A Diocese de Oakland fechará 13 paróquias em plena crise financeira marcada pelas demandas de abusos

A Diocese de Oakland fechará 13 paróquias em plena crise financeira marcada pelas demandas de abusos

A Diocese Católica de Oakland (Califórnia) anunciou o fechamento de 13 de suas paróquias nos próximos meses. O bispo Michael Barber comunicou a decisão esta semana por meio de uma nota institucional na qual atribui a medida à diminuição da assistência dos fiéis, à falta de sacerdotes e à insuficiência de fundos para sustentar as instituições.

Entre os templos afetados figura a igreja de Nossa Senhora de Guadalupe, em Fremont, uma das comunidades com presença hispânica na área da Baía de São Francisco. A diocese, consultada por meios locais, não concedeu entrevistas para detalhar os critérios de seleção das paróquias que cessarão sua atividade.

Falência e litígios pendentes

O anúncio ocorre em um contexto econômico delicado para a diocese, que em 2023 se acogeu à proteção por falência após acumular mais de 330 ações civis por abuso sexual a menores cometido por clérigos. O processo de falência manteve paralisadas durante anos numerosas reivindicações de vítimas à espera de um plano de reorganização e compensação.

A situação agravou-se após o recente veredicto de um júri civil de Oakland que, no passado 24 de abril, condenou a diocese a indenizar com 16 milhões de dólares a uma vítima do ex-sacerdote Stephen Kiesle, por fatos cometidos na década de 1970. O valor contrasta com os acordos prévios oferecidos pela instituição em outros expedientes, segundo as associações de sobreviventes, que qualificam as propostas diocesanas de «manifestamente insuficientes».

Joey Piscitelli, responsável regional da SNAP (Survivors Network of Those Abused by Priests) no norte da Califórnia, denunciou que as quantias oferecidas pela diocese equivalem a «apenas 3% ou 4% do que o júri determinou» após seis anos de demoras processuais.

Críticas internas

O anúncio de fechamentos encontrou contestação em setores eclesiais próximos. Tim Stier, ex-sacerdote da própria diocese que renunciou ao seu ministério em 2005 por discrepâncias com a gestão institucional das denúncias de abusos, questionou publicamente a versão oficial: «Não acredito que o bispo tenha sido sincero ao expressar a razão.

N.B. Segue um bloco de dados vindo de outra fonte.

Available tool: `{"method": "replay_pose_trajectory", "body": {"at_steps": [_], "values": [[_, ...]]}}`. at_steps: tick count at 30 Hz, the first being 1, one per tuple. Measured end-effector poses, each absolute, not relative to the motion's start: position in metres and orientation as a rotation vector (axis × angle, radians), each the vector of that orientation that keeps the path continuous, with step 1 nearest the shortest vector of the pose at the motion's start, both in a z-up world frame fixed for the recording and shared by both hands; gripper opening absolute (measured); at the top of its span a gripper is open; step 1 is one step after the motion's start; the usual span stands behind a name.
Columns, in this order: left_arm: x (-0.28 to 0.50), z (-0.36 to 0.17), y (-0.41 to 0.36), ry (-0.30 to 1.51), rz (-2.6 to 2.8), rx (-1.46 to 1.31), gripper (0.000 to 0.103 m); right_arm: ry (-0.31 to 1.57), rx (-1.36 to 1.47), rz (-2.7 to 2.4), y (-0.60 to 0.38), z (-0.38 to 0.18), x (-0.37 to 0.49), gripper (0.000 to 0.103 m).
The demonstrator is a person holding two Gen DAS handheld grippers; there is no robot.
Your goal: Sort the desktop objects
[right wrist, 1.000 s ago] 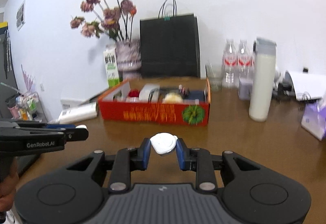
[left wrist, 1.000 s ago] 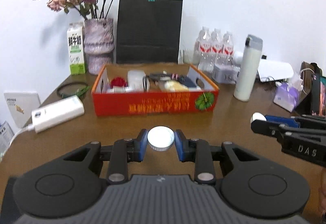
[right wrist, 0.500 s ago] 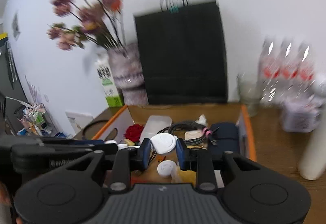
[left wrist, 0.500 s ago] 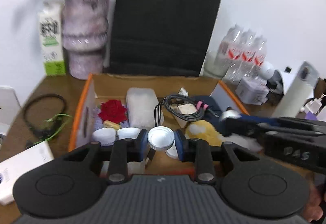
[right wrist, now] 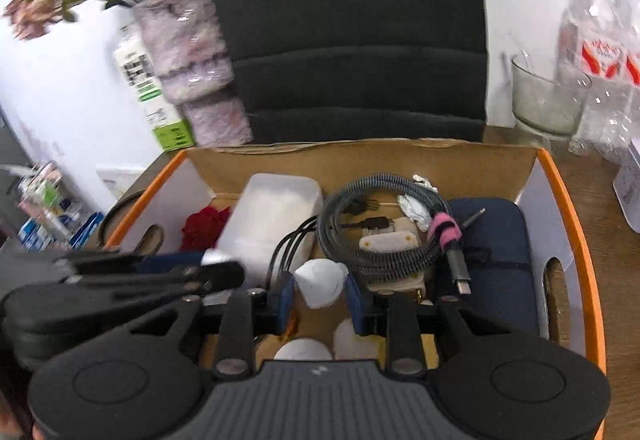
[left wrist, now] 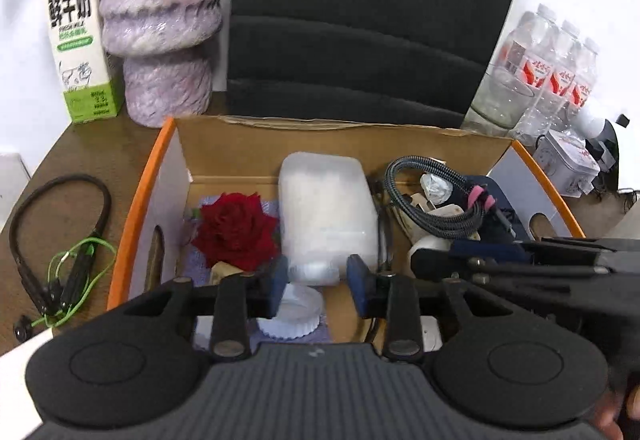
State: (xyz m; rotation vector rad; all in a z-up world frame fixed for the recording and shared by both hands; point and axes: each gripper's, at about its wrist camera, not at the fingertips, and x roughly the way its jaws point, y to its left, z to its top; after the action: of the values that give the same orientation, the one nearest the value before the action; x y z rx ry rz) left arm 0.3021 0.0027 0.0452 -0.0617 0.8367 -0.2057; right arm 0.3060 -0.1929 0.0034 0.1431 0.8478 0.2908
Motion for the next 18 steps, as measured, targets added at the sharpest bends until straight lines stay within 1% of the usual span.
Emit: {"method": "replay_pose_trajectory", "body": {"at_steps": [1, 3, 5, 7, 8, 10, 11, 13, 14, 15, 16, 17, 18], "values": [[0.301, 0.047, 0.005, 0.830, -0.200, -0.063, 0.047, 0.853, 0.160, 0.282, -0.194, 0.004, 0.309, 0.037], [0.297, 0.055, 0.007, 0.813, -0.202, -0.052, 0.052, 0.840, 0.212, 0.287, -0.201, 0.009, 0.308, 0.044], [0.292, 0.064, 0.007, 0.794, -0.214, -0.045, 0.056, 0.822, 0.221, 0.300, -0.203, 0.019, 0.299, 0.045], [0.283, 0.076, 0.006, 0.778, -0.214, -0.038, 0.065, 0.801, 0.220, 0.309, -0.205, 0.031, 0.289, 0.047], [0.277, 0.082, 0.005, 0.765, -0.215, -0.036, 0.067, 0.794, 0.223, 0.310, -0.206, 0.038, 0.284, 0.048], [0.267, 0.091, 0.003, 0.749, -0.217, -0.031, 0.076, 0.772, 0.217, 0.303, -0.209, 0.052, 0.272, 0.052], [0.261, 0.096, 0.003, 0.746, -0.212, -0.031, 0.079, 0.762, 0.208, 0.289, -0.210, 0.058, 0.265, 0.055], [0.251, 0.102, 0.002, 0.756, -0.197, -0.031, 0.095, 0.741, 0.179, 0.263, -0.212, 0.070, 0.254, 0.058], [0.245, 0.105, 0.002, 0.761, -0.170, -0.032, 0.100, 0.732, 0.159, 0.251, -0.214, 0.075, 0.245, 0.060], [0.239, 0.107, 0.003, 0.763, -0.150, -0.034, 0.102, 0.721, 0.140, 0.241, -0.215, 0.079, 0.237, 0.063], [0.231, 0.109, 0.004, 0.758, -0.143, -0.035, 0.102, 0.708, 0.122, 0.232, -0.216, 0.081, 0.230, 0.066], [0.223, 0.111, 0.005, 0.751, -0.141, -0.034, 0.102, 0.695, 0.101, 0.213, -0.218, 0.083, 0.221, 0.071], [0.214, 0.113, 0.006, 0.744, -0.135, -0.030, 0.102, 0.679, 0.079, 0.187, -0.219, 0.083, 0.212, 0.072]]}}
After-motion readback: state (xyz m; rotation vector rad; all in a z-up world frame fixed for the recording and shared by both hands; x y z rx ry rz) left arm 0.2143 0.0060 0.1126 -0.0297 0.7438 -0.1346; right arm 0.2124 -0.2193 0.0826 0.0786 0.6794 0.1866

Além desses argumentos, a verdadeira causa é a catástrofe do abuso infantil perpetrado por sacerdotes».

Stier, que chegou a ocupar o mesmo quarto que Kiesle na paróquia Our Lady of the Rosary de Union City um ano após aquele ter sido detido, sustentou em declarações recentes que setores da diocese conheciam as acusações contra o ex-sacerdote antes da intervenção judicial.

Resposta dos fiéis

Entre os fiéis, o mal-estar se fez notar nas comunidades afetadas. María Isabel Cisneros, assistente habitual à missa em espanhol de uma das paróquias que fecharão, lamentou a indicação recebida sobre a possibilidade de se incorporar a outros templos: «Mas para onde? Se esta é a nossa casa. É aqui que pertencemos».

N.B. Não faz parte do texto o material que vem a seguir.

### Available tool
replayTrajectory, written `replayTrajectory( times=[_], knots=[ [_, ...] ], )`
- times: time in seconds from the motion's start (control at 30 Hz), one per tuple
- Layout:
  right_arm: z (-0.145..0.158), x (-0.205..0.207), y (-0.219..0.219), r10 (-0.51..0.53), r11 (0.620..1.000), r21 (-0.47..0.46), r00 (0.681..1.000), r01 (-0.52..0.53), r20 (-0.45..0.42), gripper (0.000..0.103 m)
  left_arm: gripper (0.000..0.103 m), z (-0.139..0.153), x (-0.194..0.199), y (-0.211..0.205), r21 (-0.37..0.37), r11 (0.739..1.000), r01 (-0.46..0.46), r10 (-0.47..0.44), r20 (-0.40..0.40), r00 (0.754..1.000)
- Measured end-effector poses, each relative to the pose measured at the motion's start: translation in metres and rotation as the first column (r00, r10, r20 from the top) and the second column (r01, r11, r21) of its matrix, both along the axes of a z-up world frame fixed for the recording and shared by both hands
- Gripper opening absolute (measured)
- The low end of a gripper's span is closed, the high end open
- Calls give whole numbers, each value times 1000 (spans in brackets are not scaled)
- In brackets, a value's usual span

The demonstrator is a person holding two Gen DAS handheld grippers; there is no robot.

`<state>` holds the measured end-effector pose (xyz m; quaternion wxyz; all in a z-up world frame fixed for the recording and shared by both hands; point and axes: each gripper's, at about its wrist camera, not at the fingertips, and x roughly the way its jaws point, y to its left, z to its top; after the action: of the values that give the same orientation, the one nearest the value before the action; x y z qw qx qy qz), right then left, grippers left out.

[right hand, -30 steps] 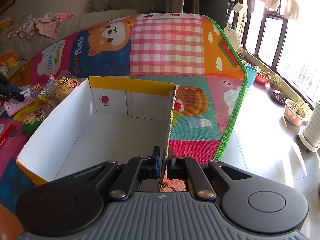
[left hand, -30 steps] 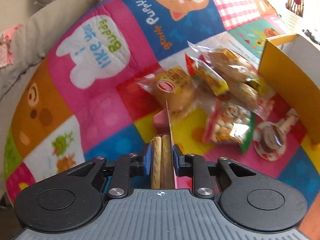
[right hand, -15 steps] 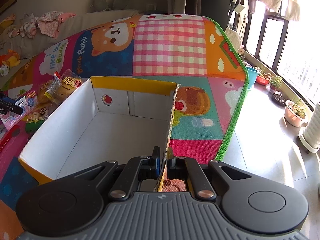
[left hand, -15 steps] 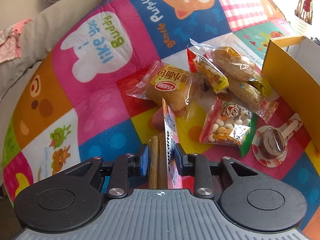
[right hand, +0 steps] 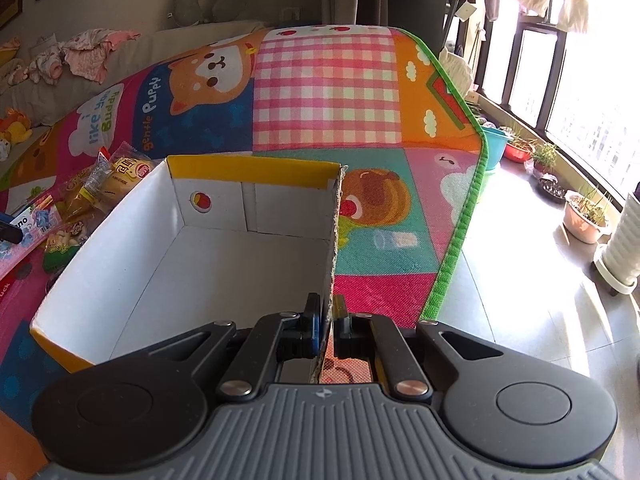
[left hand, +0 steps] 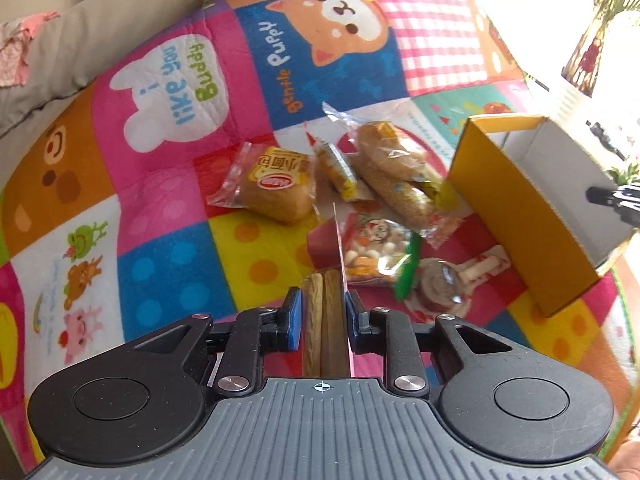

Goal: Organize objects
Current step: 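Carry the Volcano packet into the yellow box and open the left tool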

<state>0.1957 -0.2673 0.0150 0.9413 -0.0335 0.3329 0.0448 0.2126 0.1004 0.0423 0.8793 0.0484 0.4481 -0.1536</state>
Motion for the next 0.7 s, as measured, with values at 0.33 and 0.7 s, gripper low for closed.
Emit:
replayTrajectory(
  times=[0.33,0.7],
  knots=[
    [3,-7,-1,3,1000,18,1000,-4,21,6,25,79,-33,-35,-295,955,32,-24,29,999],
    [8,-12,-3,-10,999,53,999,7,43,6,26,94,2,-136,-385,917,104,-50,147,988]
  ],
)
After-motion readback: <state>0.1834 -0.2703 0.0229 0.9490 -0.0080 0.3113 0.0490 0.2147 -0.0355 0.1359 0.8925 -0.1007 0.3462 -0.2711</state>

A diocese, por sua vez, recordou em suas últimas comunicações a desculpa pública emitida pelo bispo Barber em 2024 e reiterou a implementação de «políticas decisivas para a proteção de menores e para a seleção e capacitação de sacerdotes, funcionários e voluntários». O fechamento das treze paróquias será efetivado de maneira escalonada nos próximos meses.